Current innovation in software development is to make any application a cloud-native; means applications can be API driven, micro-services oriented, containerized, dynamically managed. Cloud native capabilities allow developers to build final product in no time and managing all the software components will be highly automated. Applying cloud-native capabilities will overcome many challenges which are vendors and service providers are facing.
Having an APIs enabled for VNFs allows automation of most of VNF related operations like
- installation and configuration
- VNF scaling when dynamic requirement from network
- self-healing or fault tolerant
- monitoring and analysis of VNFs for errors, capacity management and performance
- upgrading and updating VNFs for applying new releases and patches
Cloud-native VNFs enables standard and simplified management of VNF components and further reduces the power consumption and frees up unnecessary allocated hardware resources as tasks are fragmented (i.e. micro-services oriented. Cloud-native VNFs enables VNF components to be easily reused and shared among NFV infrastructure.

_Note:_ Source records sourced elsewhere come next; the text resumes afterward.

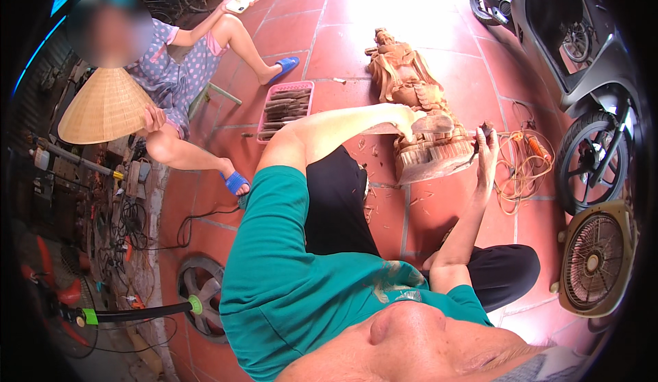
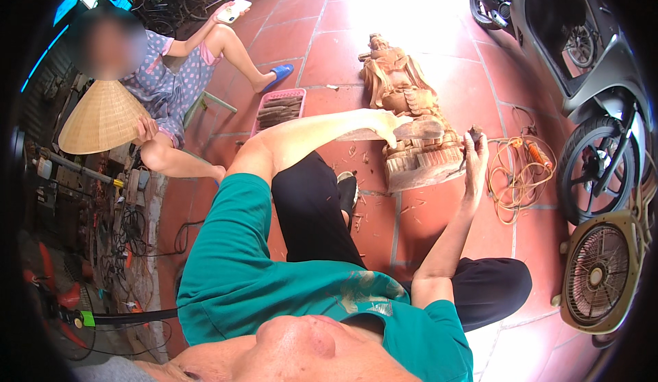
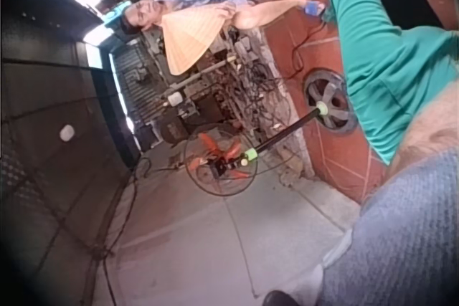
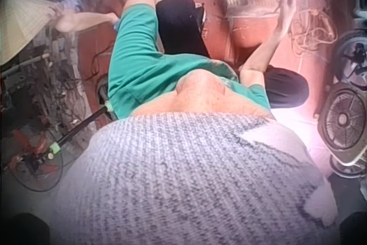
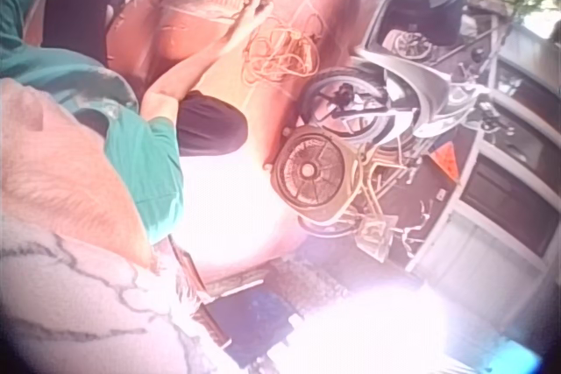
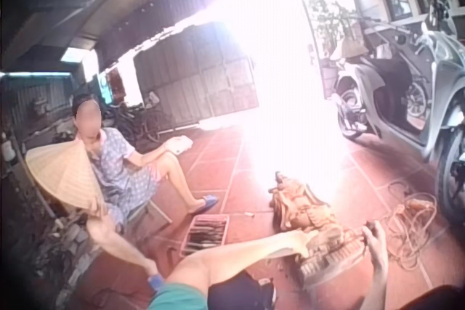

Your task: The person is carving a wooden sculpture using a chisel and mallet. They repeatedly strike the chisel to shape the wood, focusing on detailed areas of the figure.

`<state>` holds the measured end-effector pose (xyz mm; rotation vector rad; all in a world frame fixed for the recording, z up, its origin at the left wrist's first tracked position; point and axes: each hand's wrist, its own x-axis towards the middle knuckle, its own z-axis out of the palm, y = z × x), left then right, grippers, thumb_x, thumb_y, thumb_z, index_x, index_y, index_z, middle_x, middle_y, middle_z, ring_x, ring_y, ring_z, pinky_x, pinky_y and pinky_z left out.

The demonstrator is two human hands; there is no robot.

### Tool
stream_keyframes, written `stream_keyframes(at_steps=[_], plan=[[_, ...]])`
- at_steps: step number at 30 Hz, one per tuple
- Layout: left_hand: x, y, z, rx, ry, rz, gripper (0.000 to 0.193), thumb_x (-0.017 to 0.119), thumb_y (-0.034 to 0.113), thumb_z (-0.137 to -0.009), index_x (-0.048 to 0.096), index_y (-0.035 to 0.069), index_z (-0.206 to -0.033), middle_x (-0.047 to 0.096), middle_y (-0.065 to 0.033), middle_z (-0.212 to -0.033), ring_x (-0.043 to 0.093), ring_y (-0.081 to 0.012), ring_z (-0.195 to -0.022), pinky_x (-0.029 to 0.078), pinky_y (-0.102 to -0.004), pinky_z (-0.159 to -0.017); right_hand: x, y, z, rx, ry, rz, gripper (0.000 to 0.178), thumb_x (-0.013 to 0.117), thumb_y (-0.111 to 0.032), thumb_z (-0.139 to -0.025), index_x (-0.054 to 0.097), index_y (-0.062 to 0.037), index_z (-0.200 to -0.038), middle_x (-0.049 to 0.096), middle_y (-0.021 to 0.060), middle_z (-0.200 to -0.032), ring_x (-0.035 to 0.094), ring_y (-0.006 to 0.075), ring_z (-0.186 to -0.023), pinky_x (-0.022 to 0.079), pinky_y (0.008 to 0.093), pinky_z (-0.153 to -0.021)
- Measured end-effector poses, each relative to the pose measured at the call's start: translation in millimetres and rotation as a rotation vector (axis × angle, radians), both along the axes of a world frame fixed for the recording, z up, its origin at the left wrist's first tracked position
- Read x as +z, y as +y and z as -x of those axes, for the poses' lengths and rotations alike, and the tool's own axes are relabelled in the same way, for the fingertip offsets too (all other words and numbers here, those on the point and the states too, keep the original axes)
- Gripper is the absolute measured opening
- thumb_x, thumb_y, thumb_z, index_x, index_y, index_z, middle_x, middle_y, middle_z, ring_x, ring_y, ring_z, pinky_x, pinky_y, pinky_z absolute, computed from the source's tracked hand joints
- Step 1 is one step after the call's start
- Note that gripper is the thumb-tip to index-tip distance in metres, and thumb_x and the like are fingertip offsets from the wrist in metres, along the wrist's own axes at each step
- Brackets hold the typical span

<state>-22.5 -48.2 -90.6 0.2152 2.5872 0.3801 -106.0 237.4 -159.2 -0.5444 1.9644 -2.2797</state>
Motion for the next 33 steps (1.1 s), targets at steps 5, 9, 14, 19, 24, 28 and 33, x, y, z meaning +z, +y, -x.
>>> stream_keyframes(at_steps=[5, 9, 14, 19, 24, 28, 33], plan=[[5.2, 4.3, -0.8, 0.019, -0.043, 0.017, 0.11, 0.081, 0.039, -0.071, 0.019, 0.013, -0.158, 0.06, -0.0281, -0.13, 0.061, -0.0422, -0.116, 0.048, -0.048, -0.099, 0.6, -3.0, -3.0, -0.003, 0.039, -0.047, 0.019, 0.064, -0.024, -0.099, 0.064, -0.0071, -0.107, 0.066, 0.0015, -0.091, 0.062, 0.0098, -0.083, 0.051, 0.0262, -0.072], [3.2, 1.5, -3.0, 0.022, -0.035, 0.029, 0.112, 0.082, 0.037, -0.072, 0.016, 0.012, -0.159, 0.06, -0.0288, -0.13, 0.061, -0.0421, -0.116, 0.048, -0.0473, -0.098, 3.7, -6.5, -7.7, -0.009, 0.035, -0.037, 0.02, 0.065, -0.022, -0.098, 0.059, -0.0061, -0.108, 0.068, 0.0043, -0.092, 0.064, 0.0115, -0.081, 0.052, 0.027, -0.07], [2.3, 3.2, 1.0, -0.017, -0.001, 0.027, 0.114, 0.084, 0.036, -0.073, 0.014, 0.008, -0.158, 0.057, -0.0291, -0.133, 0.058, -0.0413, -0.121, 0.047, -0.0468, -0.1, 4.0, -6.2, -8.2, -0.075, -0.036, 0.003, 0.024, 0.067, -0.023, -0.097, 0.055, -0.0051, -0.107, 0.063, 0.0046, -0.082, 0.063, 0.0121, -0.071, 0.053, 0.0264, -0.064], [0.1, 2.1, 0.7, -0.018, -0.008, 0.048, 0.114, 0.085, 0.037, -0.073, 0.015, 0.006, -0.158, 0.057, -0.0308, -0.132, 0.059, -0.041, -0.12, 0.048, -0.0466, -0.098, -5.3, -7.5, -0.9, -0.124, -0.058, 0.073, 0.028, 0.068, -0.025, -0.096, 0.055, -0.0031, -0.108, 0.059, 0.0038, -0.08, 0.06, 0.0113, -0.067, 0.055, 0.0265, -0.061], [2.6, 2.1, -0.3, 0.015, -0.047, 0.084, 0.117, 0.085, 0.039, -0.072, 0.012, 0.004, -0.157, 0.062, -0.0323, -0.121, 0.063, -0.0395, -0.111, 0.05, -0.046, -0.094, -12.9, -8.3, 6.7, -0.104, -0.058, 0.077, 0.04, 0.06, -0.019, -0.101, 0.047, -0.0033, -0.135, 0.056, 0.0026, -0.089, 0.06, 0.0119, -0.077, 0.056, 0.03, -0.076], [0.3, 4.6, 5.6, -0.003, -0.034, 0.084, 0.113, 0.084, 0.039, -0.072, 0.017, 0.002, -0.155, 0.063, -0.03, -0.123, 0.062, -0.0415, -0.113, 0.05, -0.0466, -0.095, -8.7, -8.4, 6.2, -0.087, -0.147, 0.199, 0.045, 0.059, -0.013, -0.101, 0.044, -0.0084, -0.143, 0.059, 0.002, -0.101, 0.059, 0.0124, -0.09, 0.05, 0.0279, -0.083], [3.4, 4.1, 5.8, -0.012, -0.028, 0.104, 0.112, 0.083, 0.042, -0.074, 0.017, 0.004, -0.156, 0.063, -0.0281, -0.124, 0.062, -0.0418, -0.114, 0.049, -0.0468, -0.098, -4.3, -14.3, -1.7, -0.034, -0.114, 0.172, 0.044, 0.056, -0.006, -0.1, 0.044, -0.0067, -0.143, 0.059, 0.005, -0.107, 0.059, 0.0144, -0.095, 0.051, 0.0308, -0.087]])
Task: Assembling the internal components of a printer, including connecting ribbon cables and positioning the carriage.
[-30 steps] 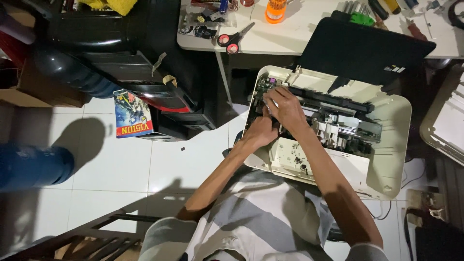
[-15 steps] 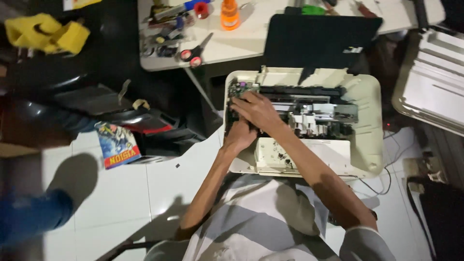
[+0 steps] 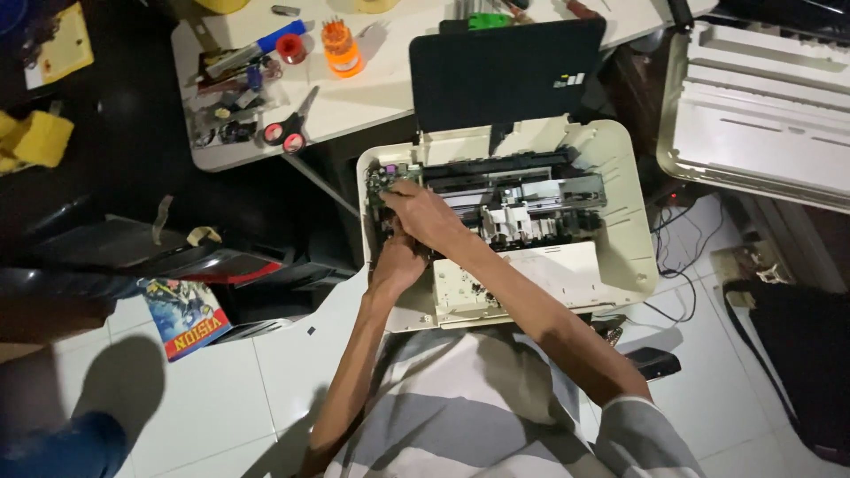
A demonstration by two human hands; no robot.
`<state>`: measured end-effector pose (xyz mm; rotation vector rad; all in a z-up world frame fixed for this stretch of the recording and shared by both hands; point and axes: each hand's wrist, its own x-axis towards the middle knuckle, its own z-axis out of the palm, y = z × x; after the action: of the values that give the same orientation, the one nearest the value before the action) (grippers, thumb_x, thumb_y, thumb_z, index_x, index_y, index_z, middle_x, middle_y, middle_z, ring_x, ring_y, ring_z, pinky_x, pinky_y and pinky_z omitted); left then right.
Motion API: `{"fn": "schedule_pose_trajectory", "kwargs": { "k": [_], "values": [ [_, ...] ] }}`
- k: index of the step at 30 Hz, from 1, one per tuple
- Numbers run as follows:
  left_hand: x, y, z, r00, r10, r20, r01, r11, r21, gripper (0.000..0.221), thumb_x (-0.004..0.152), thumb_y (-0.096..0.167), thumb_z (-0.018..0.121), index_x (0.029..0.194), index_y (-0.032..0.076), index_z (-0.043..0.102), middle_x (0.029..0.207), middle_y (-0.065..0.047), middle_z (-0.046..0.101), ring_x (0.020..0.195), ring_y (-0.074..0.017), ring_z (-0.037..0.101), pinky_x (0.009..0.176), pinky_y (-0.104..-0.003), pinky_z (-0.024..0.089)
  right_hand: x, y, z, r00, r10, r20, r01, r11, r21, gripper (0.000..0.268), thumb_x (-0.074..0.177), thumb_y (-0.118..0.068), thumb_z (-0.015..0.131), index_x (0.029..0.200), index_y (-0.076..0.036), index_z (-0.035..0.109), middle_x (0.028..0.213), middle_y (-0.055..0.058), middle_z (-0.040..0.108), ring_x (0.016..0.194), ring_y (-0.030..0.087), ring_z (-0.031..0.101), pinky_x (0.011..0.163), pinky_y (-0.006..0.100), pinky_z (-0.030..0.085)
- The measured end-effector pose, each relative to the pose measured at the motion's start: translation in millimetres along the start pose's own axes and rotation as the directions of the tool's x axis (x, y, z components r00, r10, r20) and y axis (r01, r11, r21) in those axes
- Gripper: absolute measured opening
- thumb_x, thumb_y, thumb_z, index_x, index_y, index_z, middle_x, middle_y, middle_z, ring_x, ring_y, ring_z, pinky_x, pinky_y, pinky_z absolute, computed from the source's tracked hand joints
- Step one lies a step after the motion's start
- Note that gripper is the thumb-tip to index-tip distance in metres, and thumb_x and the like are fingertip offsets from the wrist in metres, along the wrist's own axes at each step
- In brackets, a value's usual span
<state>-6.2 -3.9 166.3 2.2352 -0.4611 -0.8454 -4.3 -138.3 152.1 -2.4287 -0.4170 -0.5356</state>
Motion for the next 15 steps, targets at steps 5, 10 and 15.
{"fn": "schedule_pose_trajectory", "kwargs": {
  "k": [5, 10, 15],
  "values": [
    [5.8, -12.2, 5.5, 0.999, 0.008, -0.043, -0.008, 1.0, 0.004, 0.048, 0.087, 0.009, 0.046, 0.127, -0.014, 0.058, 0.098, -0.027, 0.069, 0.093, -0.031, 0.065, 0.073, -0.045, 0.056, -12.6, 30.8, 24.2, 0.998, -0.017, 0.068, 0.022, 0.996, -0.083, 0.026, 0.099, -0.003, 0.066, 0.123, -0.011, 0.067, 0.118, 0.013, 0.06, 0.095, 0.034, 0.067, 0.078, 0.044, 0.06],
    [0.1, -1.6, 4.2, 0.999, -0.028, -0.027, 0.028, 0.999, -0.016, 0.064, 0.089, 0.015, 0.046, 0.145, -0.016, 0.04, 0.111, -0.035, 0.067, 0.102, -0.0386, 0.066, 0.077, -0.05, 0.056, -10.2, 23.7, 6.6, 0.994, -0.037, 0.099, 0.05, 0.989, -0.139, 0.022, 0.1, -0.002, 0.061, 0.121, -0.008, 0.063, 0.12, 0.013, 0.059, 0.097, 0.029, 0.065, 0.083, 0.037, 0.057],
    [20.1, -31.0, 14.1, 0.999, -0.013, -0.052, 0.008, 0.996, -0.087, 0.076, 0.085, 0.017, 0.049, 0.15, -0.017, 0.031, 0.106, -0.028, 0.066, 0.104, -0.0373, 0.065, 0.079, -0.049, 0.056, -18.5, 41.0, 34.9, 0.996, -0.052, -0.071, 0.052, 0.999, -0.002, 0.011, 0.105, -0.006, 0.054, 0.098, -0.005, 0.061, 0.102, 0.014, 0.058, 0.084, 0.036, 0.06, 0.071, 0.045, 0.053]
  ]
}}
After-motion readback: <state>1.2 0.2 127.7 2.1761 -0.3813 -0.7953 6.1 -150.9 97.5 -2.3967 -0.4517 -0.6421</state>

NFV architecture offers a great promise to provide agile, flexible and automated network. Most of major CSPs have started journey to 5G with power of NFV and SDN in their hand. But VNF is central part of NFV architecture and represents a major development area in NFV roadmap and it should be properly neutralized to overcome every challenge in NFV implementation. Highly automated, containerized, micro-services based and dynamically orchestrated VNFs will be a huge boost to realize NFV success.